With the prevalence of accessible depth sensors, dynamic human body skeletons have attracted much attention as a robust modality for action recognition. Previous methods model skeletons based on RNN or CNN, which has limited expressive power for irregular skeleton joints. While graph convolutional networks (GCN) have been proposed to address irregular graph-structured data, the fundamental graph construction remains challenging. In this paper, we represent skeletons naturally on graphs, and propose a graph regression based GCN (GR-GCN) for skeleton-based action recognition, aiming to capture the spatio-temporal variation in the data. As the graph representation is crucial to graph convolution, we first propose graph regression to statistically learn the underlying graph from multiple observations.
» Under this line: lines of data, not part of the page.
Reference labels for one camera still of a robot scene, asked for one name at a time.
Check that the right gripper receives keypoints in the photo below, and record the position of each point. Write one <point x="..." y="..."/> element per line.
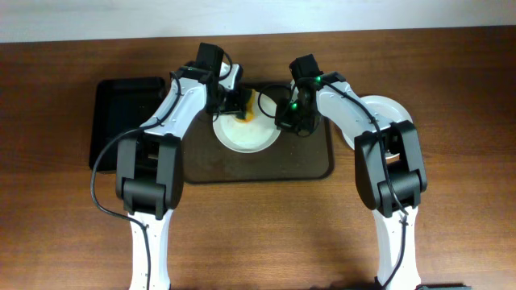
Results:
<point x="288" y="121"/>

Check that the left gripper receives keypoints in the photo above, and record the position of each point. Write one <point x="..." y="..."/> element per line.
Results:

In particular, we provide spatio-temporal modeling of skeletons and pose an optimization problem on the graph structure over consecutive frames, which enforces the sparsity of the underlying graph for efficient representation. The optimized graph not only connects each joint to its neighboring joints in the same frame strongly or weakly, but also links with relevant joints in the previous and subsequent frames. We then feed the optimized graph into the GCN along with the coordinates of the skeleton sequence for feature learning, where we deploy high-order and fast Chebyshev approximation of spectral graph convolution. Further, we provide analysis of the variation characterization by the Chebyshev approximation. Experimental results validate the effectiveness of the proposed graph regression and show that the proposed GR-GCN achieves the state-of-the-art performance on the widely used NTU RGB+D, UT-Kinect and SYSU 3D datasets.